I mean, I'm trying to make films in general, on many levels - on the script level, visually, production design, rhythmically, which are like life. And I want - and the casting – casting is the most important of all components of cinema. It's the first among equals. The cast is the primary possessor and expresser of tone. And, you know, De Sica used to say, gosh, you know, talking about leads, he'd say, you know, each individual human face tells its own story. And you're telling me that - at the time - three billion faces on Earth, I can only choose from 25? I agree with that. I want to see many different faces in front of the camera.

DAVIES: Twenty-five meaning established actors?

PAYNE: Correct.

DAVIES: Right.

PAYNE: You know, any time you cast a movie where you need someone famous in the lead, lead part or in the top two or three parts, you're a prisoner of whoever happens to be famous in the, you know, or hot in the six month window in which you're trying to get a film financed. So it's - I lament that many times a director has to compromise about who those lead actors must be simply order to get the film financed. When in fact that's the single most important element of the film that should be never compromised.

DAVIES: Well, with your kind of success I guess you can kind of do what you want now, right, or hopefully...

PAYNE: As long as I keep, yes, as long as I keep my prices low. As long as I keep the budgets of my films low, I'm granted more freedom. Absolutely. But it's totally related to budget.

DAVIES: One of the memorable moments in your film "About Schmidt," your earlier film, is when Warren, the Jack Nicholson character, realizes that his deceased wife had an affair with a friend. And in "The Descendents" we find that the lead character, Matt King, played by George Clooney, his wife is in a coma. He discovers that in fact his wife was cheating on him. This is a fascinating situation where the people learn of an affair, try to grapple with the most important relationship in their lives at a time when it's too late to do anything about it.

Now, I don't know how much of the story we want to give away here, I mean but this character Matt King does find that, you know, his wife, who's now in a coma, has been having an affair. And one of the things that happens is that he and his daughter set off to find this man who was having an affair with his wife. And I don't know if we want to reveal too much here, but it's interesting that there's a dramatic confrontation brewing and there are a lot of ways you could resolve it, some of which, you know, you might have him punch out the guy or have an angry argument. And the way it is resolved seems to me that kind of improvised thing that happens in real life, and I'm just wondering how you approach that.
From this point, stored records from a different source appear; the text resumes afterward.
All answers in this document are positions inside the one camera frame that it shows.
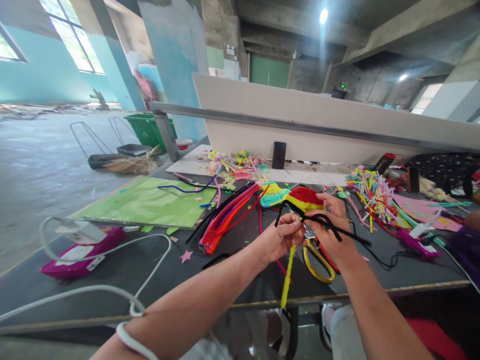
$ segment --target broom
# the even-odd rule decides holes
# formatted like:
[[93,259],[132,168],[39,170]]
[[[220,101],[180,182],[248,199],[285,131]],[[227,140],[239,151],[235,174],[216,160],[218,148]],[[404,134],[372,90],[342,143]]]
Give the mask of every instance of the broom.
[[110,172],[118,174],[149,175],[163,165],[161,162],[153,160],[159,148],[160,145],[157,145],[145,155],[121,158],[105,164],[103,167]]

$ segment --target concrete floor
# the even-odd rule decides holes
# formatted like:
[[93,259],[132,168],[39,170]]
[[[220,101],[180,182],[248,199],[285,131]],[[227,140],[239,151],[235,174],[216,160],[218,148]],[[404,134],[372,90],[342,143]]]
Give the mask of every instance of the concrete floor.
[[[120,142],[109,118],[125,115],[48,114],[36,120],[0,122],[0,274],[40,248],[38,228],[43,219],[68,216],[134,176],[90,169],[70,131],[71,123],[83,121],[116,153]],[[77,129],[85,152],[101,154],[83,128]],[[126,144],[138,144],[123,125],[120,131]],[[2,360],[86,360],[95,349],[0,337]],[[320,342],[317,326],[300,329],[296,359],[331,359]]]

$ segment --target trash bin
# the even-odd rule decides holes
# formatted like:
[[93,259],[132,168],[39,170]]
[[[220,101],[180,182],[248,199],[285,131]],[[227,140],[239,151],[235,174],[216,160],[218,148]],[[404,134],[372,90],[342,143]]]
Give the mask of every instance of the trash bin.
[[[162,136],[160,135],[157,122],[155,121],[155,117],[151,112],[128,115],[124,118],[130,123],[131,128],[140,141],[140,144],[150,146],[152,148],[160,145],[164,152],[167,151]],[[170,118],[169,120],[171,129],[173,130],[173,135],[176,139],[177,133],[175,132],[174,122]]]

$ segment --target hand
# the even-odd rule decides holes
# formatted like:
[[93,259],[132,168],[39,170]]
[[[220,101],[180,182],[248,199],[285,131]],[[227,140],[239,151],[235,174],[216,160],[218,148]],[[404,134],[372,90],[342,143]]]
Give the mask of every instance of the hand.
[[320,200],[323,200],[328,211],[337,218],[347,217],[347,207],[345,206],[345,203],[338,197],[330,195],[326,192],[319,192],[316,194],[316,197]]
[[[347,232],[351,231],[349,221],[346,217],[338,217],[330,212],[323,210],[309,211],[305,215],[308,217],[312,217],[315,214],[326,215],[331,220],[333,225],[335,225],[337,228],[340,228]],[[318,237],[318,240],[322,244],[323,248],[338,265],[340,271],[342,271],[342,267],[346,266],[350,262],[350,260],[352,260],[356,257],[356,255],[359,254],[351,237],[339,232],[339,235],[342,239],[342,242],[339,242],[335,237],[334,232],[330,229],[326,230],[320,223],[312,220],[305,220],[305,224],[310,226],[315,232],[315,235]]]
[[304,233],[305,228],[300,222],[300,216],[289,212],[280,218],[278,227],[272,222],[254,243],[259,244],[265,259],[272,263],[284,256],[293,245],[307,245]]

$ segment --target black table surface
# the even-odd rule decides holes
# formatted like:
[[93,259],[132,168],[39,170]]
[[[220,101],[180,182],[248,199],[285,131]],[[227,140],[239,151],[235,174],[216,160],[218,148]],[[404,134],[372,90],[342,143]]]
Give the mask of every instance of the black table surface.
[[[170,164],[164,165],[152,176],[176,180],[174,175],[166,172],[169,166]],[[206,176],[189,175],[188,177],[201,184],[208,182]],[[241,182],[236,183],[236,186],[237,189],[240,188]],[[418,197],[408,193],[402,195]],[[250,200],[249,205],[253,206],[255,198],[256,196]],[[238,217],[247,209],[248,206],[244,206]],[[271,209],[263,210],[264,229],[274,221],[277,214]],[[392,255],[405,250],[400,240],[388,235],[382,229],[373,234],[370,233],[360,224],[351,209],[350,215],[356,224],[358,235],[371,241],[371,250],[384,262],[389,263]],[[114,225],[108,222],[94,222],[94,224]],[[166,229],[160,227],[154,228],[148,234],[129,232],[123,242],[145,235],[165,233]],[[198,239],[185,244],[191,233],[191,230],[180,229],[172,235],[178,238],[178,242],[172,242],[170,253],[139,296],[139,300],[146,307],[201,272],[202,266],[214,257],[223,253],[232,254],[252,242],[259,235],[258,207],[252,209],[238,226],[223,236],[214,255],[203,254],[199,249]],[[71,246],[72,243],[64,237],[51,242],[51,247],[57,254]],[[381,285],[391,295],[433,288],[464,287],[469,284],[462,271],[446,253],[437,258],[435,263],[420,261],[417,258],[399,257],[398,265],[386,271],[360,244],[356,243],[356,246],[358,251],[370,260],[369,265]],[[162,236],[141,240],[108,255],[90,275],[69,283],[61,283],[39,272],[39,269],[50,261],[46,253],[40,249],[0,277],[0,314],[46,297],[90,285],[112,285],[135,294],[167,247],[168,243]],[[182,264],[180,256],[185,250],[193,251],[193,254],[190,260]],[[313,267],[320,274],[327,274],[316,260],[312,257],[310,259]],[[284,256],[280,261],[286,268],[288,256]],[[337,275],[332,284],[316,280],[303,264],[300,249],[297,250],[297,257],[294,258],[291,278],[293,284],[290,285],[288,293],[288,306],[319,304],[348,297],[342,276]],[[270,264],[238,297],[232,308],[259,310],[280,307],[284,279],[278,264]],[[128,301],[116,294],[106,291],[81,293],[44,304],[3,321],[0,323],[0,335],[115,324],[130,318],[128,309]]]
PAYNE: This is a very faithful adaptation of the novel. And what I liked about it, one of the things I liked about the novel was that when he does learn of the infidelity and he does feel murderous, greater than that he feels a responsibility to his wife to say, you know, I want to kill the mug but I should let him know that the wife is dying and that - and give him a chance to go to the hospital to say goodbye. And I just gave away some of the plot, but that act of love, when it's difficult, was something that I thought was very beautiful and was one of the main reasons I wanted to make the film. And so when you talk about the confrontation between the two at the end, I mean I play it for some comedy as well, for some kind of supercharged drama/comedy.
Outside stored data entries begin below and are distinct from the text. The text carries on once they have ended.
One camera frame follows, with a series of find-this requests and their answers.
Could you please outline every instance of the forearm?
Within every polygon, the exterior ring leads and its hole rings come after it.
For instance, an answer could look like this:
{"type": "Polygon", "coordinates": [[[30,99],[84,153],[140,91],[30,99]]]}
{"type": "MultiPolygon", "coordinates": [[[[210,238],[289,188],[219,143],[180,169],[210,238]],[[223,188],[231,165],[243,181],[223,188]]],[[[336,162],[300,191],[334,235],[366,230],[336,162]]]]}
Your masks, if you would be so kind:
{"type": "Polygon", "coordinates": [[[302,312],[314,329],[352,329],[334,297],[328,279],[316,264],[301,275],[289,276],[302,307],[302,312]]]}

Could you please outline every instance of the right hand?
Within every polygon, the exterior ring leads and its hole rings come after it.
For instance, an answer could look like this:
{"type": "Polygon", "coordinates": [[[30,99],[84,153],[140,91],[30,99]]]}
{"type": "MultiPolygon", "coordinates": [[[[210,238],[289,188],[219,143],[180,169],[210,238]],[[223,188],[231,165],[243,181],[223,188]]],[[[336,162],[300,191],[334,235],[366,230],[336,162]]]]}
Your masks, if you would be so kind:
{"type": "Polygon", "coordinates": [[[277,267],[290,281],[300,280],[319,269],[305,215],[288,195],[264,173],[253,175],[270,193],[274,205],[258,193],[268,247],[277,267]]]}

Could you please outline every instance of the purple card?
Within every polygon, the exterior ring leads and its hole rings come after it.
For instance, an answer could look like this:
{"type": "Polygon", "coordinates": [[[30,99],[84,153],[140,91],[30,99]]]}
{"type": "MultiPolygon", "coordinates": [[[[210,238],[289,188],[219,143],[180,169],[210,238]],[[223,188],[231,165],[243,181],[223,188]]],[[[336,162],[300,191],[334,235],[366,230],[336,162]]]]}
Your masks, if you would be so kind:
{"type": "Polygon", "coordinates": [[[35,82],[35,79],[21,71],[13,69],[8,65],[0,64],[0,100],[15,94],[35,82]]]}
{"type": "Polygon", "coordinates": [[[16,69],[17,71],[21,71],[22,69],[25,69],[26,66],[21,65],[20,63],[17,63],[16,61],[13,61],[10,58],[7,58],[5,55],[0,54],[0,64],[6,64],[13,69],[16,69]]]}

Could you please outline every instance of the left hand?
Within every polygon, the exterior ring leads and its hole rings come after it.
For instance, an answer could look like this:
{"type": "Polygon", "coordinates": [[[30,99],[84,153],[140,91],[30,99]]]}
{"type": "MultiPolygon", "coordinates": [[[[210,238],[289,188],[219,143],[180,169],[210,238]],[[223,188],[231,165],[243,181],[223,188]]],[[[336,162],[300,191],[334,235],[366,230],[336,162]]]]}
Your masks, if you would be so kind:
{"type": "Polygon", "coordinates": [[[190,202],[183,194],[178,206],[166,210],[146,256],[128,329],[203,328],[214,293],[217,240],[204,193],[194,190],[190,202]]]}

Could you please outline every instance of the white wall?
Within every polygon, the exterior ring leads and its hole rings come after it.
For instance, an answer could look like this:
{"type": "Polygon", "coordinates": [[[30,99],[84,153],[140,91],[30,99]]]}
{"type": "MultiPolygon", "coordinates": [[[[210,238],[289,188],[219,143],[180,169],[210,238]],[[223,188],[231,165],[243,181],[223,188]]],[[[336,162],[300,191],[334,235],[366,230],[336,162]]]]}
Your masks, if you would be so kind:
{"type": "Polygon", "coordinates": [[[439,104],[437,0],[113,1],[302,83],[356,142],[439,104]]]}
But more than wanting to kill the guy, I see George Clooney's character in the film as simply someone who wants to know the truth. He finds the guy and says, did you love her? Did she love you? Like, what, how did you meet? Those things. Just wanting to know the truth. And it's - that has roots, of course, in Greek tragedy, where you want to know the truth but of course the truth may hurt you more than you realize. And I don't know, I just think that's interesting.

DAVIES: Yeah. And in some way he's sort of trying to figure out some things about his own life which he hadn't bothered paying much attention to.
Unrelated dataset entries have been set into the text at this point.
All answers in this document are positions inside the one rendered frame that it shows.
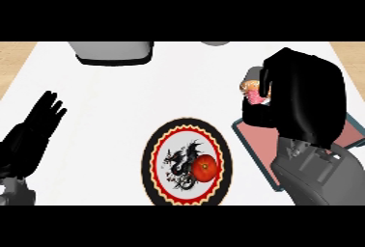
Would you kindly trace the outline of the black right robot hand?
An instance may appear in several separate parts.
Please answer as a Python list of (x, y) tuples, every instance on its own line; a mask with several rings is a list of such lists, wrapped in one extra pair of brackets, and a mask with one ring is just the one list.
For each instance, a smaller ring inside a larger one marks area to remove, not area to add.
[(245, 124), (329, 149), (344, 129), (345, 92), (339, 68), (314, 55), (282, 48), (262, 60), (259, 96), (268, 105), (242, 102)]

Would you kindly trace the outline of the pink teal-edged placemat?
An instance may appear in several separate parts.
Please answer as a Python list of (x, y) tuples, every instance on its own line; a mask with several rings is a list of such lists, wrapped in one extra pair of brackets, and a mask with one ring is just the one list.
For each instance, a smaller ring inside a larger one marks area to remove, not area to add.
[[(274, 191), (282, 191), (283, 188), (270, 170), (270, 162), (276, 156), (276, 129), (246, 125), (243, 121), (237, 119), (231, 124), (231, 130), (254, 159), (271, 189)], [(344, 130), (341, 136), (335, 140), (335, 144), (345, 149), (365, 145), (365, 127), (350, 115), (345, 115)]]

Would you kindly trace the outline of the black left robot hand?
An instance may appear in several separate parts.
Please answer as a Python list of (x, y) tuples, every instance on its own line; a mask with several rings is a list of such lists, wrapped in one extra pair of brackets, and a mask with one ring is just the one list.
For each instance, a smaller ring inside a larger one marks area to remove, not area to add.
[(0, 178), (26, 178), (33, 173), (66, 112), (60, 106), (57, 94), (47, 91), (0, 142)]

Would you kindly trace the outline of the grey box-shaped appliance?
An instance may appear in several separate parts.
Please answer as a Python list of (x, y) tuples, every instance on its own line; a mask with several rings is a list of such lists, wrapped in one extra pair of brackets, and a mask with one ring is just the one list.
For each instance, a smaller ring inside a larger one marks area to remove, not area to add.
[(152, 57), (152, 41), (70, 41), (76, 60), (90, 66), (143, 65)]

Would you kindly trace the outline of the round dragon-print plate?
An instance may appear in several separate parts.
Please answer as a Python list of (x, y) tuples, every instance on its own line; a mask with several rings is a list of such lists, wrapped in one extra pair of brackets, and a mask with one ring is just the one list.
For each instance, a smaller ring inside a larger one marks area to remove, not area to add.
[[(215, 177), (196, 180), (190, 166), (209, 154), (217, 162)], [(156, 206), (217, 206), (227, 192), (231, 158), (217, 129), (203, 121), (180, 118), (153, 132), (141, 155), (141, 184)]]

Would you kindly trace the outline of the red tomato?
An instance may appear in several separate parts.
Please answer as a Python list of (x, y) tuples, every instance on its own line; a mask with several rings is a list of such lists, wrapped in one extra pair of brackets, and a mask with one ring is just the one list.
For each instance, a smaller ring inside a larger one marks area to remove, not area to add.
[(196, 157), (190, 171), (197, 181), (208, 182), (217, 175), (217, 162), (209, 154), (202, 154)]

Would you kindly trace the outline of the grey plate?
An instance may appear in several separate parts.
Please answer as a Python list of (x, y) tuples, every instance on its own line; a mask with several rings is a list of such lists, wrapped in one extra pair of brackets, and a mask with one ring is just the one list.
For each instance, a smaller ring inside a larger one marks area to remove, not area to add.
[(243, 81), (259, 81), (262, 77), (262, 67), (251, 67), (246, 71)]
PAYNE: Yeah. He's taking responsibility for his own complicity in a failed marriage. You bet.

DAVIES: We're speaking with Alexander Payne. His new film is "The Descendents." We'll talk some more after a short break. This is FRESH AIR.

(SOUNDBITE OF MUSIC)

DAVIES: If you're just joining us, our guest is filmmaker Alexander Payne. He's directed a new film with George Clooney called "The Descendents." Now, your films have a real sense of place. This is set in Hawaii. It's based on a novel by Kaui Hart Hemmings. Do I have the name right?

PAYNE: Yes.

DAVIES: And I'm kind of curious about what was distinctive about Hawaiian life or culture that you wanted to bring into this film and how you got there.

PAYNE: I had visited Hawaii many times over the last 20 years, starting in 1990 when I took my thesis film from UCLA to play it at the Hawaii International Film Festival. So my first trip to Hawaii was not as a tourist, but rather as a friend of someone who grew up there and in fact went to Punahou High School, that elite school where indeed even our president attended. And from that point on I always got a sense of the complex social fabric and cultural fabric, ethnically. It's very sui generis. It's very unique out there.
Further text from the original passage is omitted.